> _Problem to solve_
The full listing is to be returned exactly as given, but without pictures.

Supplied material: Begin

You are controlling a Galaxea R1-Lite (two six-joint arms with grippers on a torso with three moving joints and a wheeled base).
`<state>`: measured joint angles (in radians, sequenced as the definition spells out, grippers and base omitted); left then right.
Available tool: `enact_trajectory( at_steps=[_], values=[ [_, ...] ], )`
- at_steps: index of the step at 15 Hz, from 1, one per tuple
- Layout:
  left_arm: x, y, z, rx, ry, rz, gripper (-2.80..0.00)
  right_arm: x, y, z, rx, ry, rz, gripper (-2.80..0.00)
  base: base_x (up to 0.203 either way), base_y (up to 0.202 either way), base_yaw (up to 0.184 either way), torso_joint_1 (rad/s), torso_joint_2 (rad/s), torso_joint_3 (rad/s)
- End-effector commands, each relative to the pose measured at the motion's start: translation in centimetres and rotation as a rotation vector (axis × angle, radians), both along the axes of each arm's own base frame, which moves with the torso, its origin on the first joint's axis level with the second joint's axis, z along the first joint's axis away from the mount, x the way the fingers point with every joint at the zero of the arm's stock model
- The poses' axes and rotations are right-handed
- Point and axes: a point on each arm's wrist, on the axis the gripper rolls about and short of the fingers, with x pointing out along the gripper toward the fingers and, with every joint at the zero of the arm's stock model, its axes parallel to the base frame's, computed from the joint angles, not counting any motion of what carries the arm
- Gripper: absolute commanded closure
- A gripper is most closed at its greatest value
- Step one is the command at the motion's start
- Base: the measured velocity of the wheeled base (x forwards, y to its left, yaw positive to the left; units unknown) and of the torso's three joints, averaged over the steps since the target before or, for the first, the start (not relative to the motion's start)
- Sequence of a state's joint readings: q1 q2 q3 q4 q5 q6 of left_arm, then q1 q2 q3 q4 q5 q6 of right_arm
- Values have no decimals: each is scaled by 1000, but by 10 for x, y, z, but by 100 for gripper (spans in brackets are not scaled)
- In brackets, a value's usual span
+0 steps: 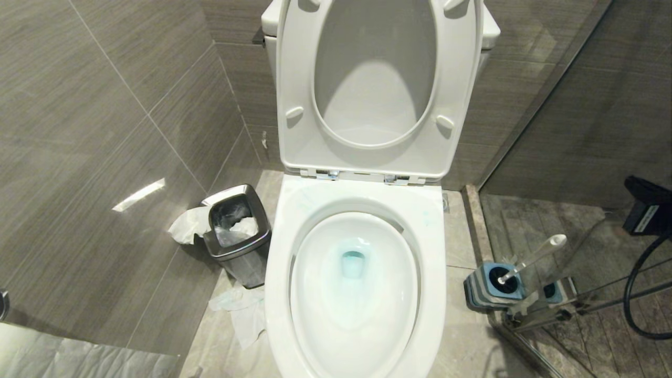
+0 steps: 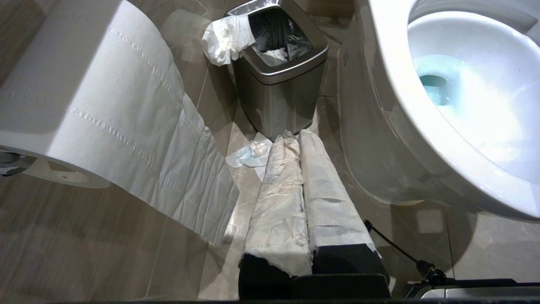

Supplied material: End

> _Response to this task_
You are controlling a Galaxea R1-Lite (two six-joint arms with grippers on a torso with three moving joints and a wheeled base).
`<state>`: measured joint angles (in radians, sequenced as the definition spells out, grippers and base omitted); left then right.
Available tool: `enact_trajectory( at_steps=[_], values=[ [_, ...] ], )`
- at_steps: index of the step at 15 Hz, from 1, one per tuple
- Layout:
  left_arm: x, y, z, rx, ry, rz, gripper (-2.80..0.00)
  right_arm: x, y, z, rx, ry, rz, gripper (-2.80..0.00)
  base: base_x (up to 0.203 either way), base_y (up to 0.202 either way), base_yaw (up to 0.184 either way), torso_joint_1 (rad/s), torso_joint_2 (rad/s), torso_joint_3 (rad/s)
- End-effector commands, each relative to the pose measured at the motion's start: translation in centimetres and rotation as a rotation vector (axis × angle, radians), both along the axes of each arm's own base frame, which moves with the torso, its origin on the first joint's axis level with the second joint's axis, z along the first joint's axis away from the mount, x the way the fingers point with every joint at the zero of the arm's stock model
- The poses' axes and rotations are right-handed
- Point and axes: a point on each arm's wrist, on the axis the gripper rolls about and short of the fingers, with x pointing out along the gripper toward the fingers and, with every joint at the zero of the arm's stock model, its axes parallel to the base frame's, computed from the joint angles, not counting any motion of what carries the arm
- Gripper: absolute commanded closure
- A gripper is most closed at its greatest value
- Step one is the command at the motion's start
- Base: the measured velocity of the wheeled base (x forwards, y to its left, yaw positive to the left; units unknown) and of the torso's three joints, averaged over the steps since the target before or, for the first, the start (not relative to the motion's start)
- Sequence of a state's joint readings: q1 q2 q3 q4 q5 q6 of left_arm, then q1 q2 q3 q4 q5 q6 of right_arm
- Values have no decimals: each is scaled by 1000, but by 10 for x, y, z, but by 100 for gripper (spans in brackets are not scaled)
- In brackets, a value's usual span
+0 steps: 
+0 steps: 

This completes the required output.